这大汉乃是南越的余孽,多少有些功夫傍身,他身形一闪,便躲开了谢晋安的攻击。
豔姑娘的手骨已然被踩断,她全然不顾疼痛,哭着去抱起自己的孩子查看。
“孩子,我的孩子啊。”
虽是与人交易所生,但那也是她怀胎多月,历经鬼门关才带回的新生命啊。
又怎会没有感情呢?
她见自己女儿遭此对待,心都碎了。
“便是你害了我几个兄弟?”大汉见到谢晋安,不禁怒从心起。
原来举报他们的,竟是这样一个毫不起眼的普通男子。
“你们这帮南越余孽,上次清剿未取你们性命,还敢来残害百姓,本就该死。

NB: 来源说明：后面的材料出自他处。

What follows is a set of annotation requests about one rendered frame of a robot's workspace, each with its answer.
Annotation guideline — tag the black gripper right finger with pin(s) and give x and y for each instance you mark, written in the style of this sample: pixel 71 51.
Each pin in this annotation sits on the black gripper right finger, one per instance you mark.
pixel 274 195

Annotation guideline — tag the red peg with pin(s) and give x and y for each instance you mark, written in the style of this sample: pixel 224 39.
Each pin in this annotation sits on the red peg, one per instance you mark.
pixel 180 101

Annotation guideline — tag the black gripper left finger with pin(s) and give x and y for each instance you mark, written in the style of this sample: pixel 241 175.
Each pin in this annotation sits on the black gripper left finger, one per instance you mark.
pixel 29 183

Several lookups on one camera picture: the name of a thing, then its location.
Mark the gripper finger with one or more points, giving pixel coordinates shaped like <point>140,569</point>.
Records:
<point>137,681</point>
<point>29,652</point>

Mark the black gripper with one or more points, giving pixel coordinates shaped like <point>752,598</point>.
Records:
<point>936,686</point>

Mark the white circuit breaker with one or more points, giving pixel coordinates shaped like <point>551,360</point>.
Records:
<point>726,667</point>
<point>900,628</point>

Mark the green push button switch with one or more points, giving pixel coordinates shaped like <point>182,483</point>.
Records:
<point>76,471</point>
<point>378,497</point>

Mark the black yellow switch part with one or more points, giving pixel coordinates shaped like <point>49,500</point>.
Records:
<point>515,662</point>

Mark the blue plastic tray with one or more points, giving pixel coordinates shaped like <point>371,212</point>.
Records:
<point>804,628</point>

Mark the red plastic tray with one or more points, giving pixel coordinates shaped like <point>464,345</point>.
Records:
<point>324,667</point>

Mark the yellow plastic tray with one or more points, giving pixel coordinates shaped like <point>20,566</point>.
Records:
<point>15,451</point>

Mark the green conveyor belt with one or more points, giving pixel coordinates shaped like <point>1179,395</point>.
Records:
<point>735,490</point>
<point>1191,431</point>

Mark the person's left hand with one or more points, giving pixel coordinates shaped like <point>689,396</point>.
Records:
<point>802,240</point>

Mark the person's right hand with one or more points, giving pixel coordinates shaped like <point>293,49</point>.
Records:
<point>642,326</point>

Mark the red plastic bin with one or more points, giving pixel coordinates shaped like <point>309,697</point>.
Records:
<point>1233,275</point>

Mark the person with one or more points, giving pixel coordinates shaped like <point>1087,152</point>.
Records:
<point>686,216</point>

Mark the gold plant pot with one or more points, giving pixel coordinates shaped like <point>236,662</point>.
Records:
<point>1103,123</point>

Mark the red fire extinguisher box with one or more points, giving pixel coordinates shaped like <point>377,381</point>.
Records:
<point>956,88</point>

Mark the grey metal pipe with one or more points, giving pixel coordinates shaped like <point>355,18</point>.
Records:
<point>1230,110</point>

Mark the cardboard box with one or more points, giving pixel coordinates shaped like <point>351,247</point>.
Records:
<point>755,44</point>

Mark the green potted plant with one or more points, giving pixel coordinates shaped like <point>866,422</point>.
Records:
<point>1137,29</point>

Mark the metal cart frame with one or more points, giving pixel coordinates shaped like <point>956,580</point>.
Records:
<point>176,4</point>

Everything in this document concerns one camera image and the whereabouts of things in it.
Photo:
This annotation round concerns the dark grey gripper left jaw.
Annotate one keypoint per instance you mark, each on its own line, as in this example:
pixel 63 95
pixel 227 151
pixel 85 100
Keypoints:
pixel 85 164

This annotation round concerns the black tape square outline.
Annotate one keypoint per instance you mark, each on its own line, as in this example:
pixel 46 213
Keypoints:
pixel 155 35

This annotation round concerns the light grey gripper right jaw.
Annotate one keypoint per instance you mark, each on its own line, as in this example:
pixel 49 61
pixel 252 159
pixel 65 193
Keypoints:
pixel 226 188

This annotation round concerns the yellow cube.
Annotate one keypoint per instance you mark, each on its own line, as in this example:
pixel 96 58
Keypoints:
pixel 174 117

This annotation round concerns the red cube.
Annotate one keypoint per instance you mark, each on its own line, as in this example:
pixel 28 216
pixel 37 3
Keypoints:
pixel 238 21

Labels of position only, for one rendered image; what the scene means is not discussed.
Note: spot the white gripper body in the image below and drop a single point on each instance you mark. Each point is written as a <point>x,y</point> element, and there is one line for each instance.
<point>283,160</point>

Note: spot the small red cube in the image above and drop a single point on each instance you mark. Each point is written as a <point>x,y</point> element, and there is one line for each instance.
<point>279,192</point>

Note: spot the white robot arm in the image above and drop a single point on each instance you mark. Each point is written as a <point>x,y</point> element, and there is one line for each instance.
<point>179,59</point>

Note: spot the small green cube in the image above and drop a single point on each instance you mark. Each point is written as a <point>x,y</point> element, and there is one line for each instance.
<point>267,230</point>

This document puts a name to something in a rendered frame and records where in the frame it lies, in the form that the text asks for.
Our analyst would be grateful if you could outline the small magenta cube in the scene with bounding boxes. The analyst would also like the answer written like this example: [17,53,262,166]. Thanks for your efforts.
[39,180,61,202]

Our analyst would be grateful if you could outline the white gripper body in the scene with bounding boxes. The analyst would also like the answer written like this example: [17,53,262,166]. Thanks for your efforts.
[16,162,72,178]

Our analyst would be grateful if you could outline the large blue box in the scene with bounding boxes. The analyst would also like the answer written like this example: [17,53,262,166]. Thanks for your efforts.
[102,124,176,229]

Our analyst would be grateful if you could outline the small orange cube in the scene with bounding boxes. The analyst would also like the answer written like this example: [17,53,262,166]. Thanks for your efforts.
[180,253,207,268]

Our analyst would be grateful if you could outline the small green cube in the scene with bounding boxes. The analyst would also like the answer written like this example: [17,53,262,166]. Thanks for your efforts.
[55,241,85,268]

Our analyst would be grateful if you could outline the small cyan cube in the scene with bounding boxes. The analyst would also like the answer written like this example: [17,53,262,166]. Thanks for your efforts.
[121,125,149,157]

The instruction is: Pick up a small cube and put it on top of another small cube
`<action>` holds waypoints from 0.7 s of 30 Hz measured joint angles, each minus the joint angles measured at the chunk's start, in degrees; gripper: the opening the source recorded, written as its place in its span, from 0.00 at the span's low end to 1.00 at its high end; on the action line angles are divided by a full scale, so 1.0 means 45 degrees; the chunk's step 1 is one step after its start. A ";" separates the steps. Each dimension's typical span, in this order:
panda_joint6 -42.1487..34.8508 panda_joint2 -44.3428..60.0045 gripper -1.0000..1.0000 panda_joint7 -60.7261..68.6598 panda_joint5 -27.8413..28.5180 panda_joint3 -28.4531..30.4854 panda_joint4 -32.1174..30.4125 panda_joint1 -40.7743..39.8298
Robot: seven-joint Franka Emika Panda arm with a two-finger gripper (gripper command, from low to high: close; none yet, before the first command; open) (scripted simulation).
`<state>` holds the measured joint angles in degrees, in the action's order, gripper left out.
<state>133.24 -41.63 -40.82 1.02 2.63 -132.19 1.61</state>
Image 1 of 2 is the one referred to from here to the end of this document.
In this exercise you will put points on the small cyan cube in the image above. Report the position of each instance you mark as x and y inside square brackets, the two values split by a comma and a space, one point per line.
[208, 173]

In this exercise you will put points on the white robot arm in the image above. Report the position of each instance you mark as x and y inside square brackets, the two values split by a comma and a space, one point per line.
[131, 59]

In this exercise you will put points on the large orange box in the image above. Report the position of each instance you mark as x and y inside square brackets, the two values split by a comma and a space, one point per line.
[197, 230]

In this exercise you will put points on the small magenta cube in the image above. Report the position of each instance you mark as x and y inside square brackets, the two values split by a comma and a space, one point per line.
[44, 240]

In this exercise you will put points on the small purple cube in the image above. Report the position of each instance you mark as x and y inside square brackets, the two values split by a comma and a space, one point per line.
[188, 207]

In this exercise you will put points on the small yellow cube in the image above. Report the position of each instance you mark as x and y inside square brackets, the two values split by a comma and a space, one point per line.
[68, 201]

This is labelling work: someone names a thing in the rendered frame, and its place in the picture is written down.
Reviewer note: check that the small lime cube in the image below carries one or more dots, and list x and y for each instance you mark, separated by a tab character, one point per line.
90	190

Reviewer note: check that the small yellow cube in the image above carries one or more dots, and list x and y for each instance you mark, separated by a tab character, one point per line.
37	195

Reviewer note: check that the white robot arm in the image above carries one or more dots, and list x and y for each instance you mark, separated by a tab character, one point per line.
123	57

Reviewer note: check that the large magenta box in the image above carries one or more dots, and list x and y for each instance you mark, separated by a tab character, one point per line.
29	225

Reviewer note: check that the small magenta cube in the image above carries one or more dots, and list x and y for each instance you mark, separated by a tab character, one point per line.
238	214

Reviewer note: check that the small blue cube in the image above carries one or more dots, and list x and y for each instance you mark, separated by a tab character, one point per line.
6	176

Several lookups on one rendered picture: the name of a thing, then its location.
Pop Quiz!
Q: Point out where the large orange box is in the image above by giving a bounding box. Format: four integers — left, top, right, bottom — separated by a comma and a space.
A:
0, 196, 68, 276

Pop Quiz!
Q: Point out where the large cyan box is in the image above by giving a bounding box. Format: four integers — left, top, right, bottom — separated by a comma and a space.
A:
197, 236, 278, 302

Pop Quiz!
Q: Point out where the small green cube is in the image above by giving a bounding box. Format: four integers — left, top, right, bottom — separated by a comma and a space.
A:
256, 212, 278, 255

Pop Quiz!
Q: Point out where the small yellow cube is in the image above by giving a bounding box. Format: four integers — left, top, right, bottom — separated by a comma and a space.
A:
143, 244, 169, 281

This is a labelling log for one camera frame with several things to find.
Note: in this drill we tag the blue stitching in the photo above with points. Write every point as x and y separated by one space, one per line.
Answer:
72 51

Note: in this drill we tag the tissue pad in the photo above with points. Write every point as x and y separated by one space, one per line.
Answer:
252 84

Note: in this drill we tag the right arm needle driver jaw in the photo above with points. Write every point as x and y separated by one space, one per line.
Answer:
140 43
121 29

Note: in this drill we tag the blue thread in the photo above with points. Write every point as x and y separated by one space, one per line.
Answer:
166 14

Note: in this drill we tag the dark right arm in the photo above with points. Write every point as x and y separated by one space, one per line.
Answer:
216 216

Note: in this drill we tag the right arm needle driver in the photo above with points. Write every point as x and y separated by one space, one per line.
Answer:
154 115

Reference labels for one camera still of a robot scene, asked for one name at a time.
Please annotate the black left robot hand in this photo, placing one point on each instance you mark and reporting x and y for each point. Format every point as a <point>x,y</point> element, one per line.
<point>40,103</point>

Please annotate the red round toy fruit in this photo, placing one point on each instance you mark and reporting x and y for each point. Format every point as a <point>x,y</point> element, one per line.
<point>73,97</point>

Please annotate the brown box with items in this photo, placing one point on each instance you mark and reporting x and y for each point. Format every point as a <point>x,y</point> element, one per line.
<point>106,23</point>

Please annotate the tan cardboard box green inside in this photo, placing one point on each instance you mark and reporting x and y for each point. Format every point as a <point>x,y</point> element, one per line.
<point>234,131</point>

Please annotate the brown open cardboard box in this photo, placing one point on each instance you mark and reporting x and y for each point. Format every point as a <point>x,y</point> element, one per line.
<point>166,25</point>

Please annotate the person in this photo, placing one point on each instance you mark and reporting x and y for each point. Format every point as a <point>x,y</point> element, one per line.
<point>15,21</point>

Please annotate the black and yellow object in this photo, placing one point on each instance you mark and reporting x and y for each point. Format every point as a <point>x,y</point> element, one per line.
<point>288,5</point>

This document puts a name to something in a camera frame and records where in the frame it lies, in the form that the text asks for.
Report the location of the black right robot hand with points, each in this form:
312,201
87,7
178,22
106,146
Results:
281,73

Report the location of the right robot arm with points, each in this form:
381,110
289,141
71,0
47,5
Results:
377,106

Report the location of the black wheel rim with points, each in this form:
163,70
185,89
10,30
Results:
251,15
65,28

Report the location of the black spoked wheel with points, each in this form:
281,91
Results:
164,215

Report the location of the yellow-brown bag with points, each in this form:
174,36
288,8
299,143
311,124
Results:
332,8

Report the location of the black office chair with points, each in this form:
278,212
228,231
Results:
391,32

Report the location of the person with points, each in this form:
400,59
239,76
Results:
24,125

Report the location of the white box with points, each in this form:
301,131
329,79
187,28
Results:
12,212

如今竟敢加害我的女儿,我与你拼了!”
谢晋安紧紧握着手中的棍子,朝着大汉一棍接着一棍打来,每一下都用尽了全身的力气。
此刻他只有一个信念:保护女儿,哪怕付出生命的代价。
他知晓,豔姑娘不会担忧他的安危,故而自己在竭力争取,为她和孩子争取逃跑的时间。
豔姑娘此刻亦是惧怕至极,她抱紧孩子,避开二人的打斗,欲往门口行去。
只要出了这门,唤来衆人,他们一家便能安然无恙。
“想跑?”
大汉嗤笑一声,一把抓住谢晋安的棍子,将其狠狠甩至豔姑娘面前。
豔姑娘被绊倒的瞬间,她抱着孩子翻了个身,将哇哇大哭的女儿护在了怀中。
而自己,则背部着地,后脑重重磕在门槛上,痛得面容扭曲。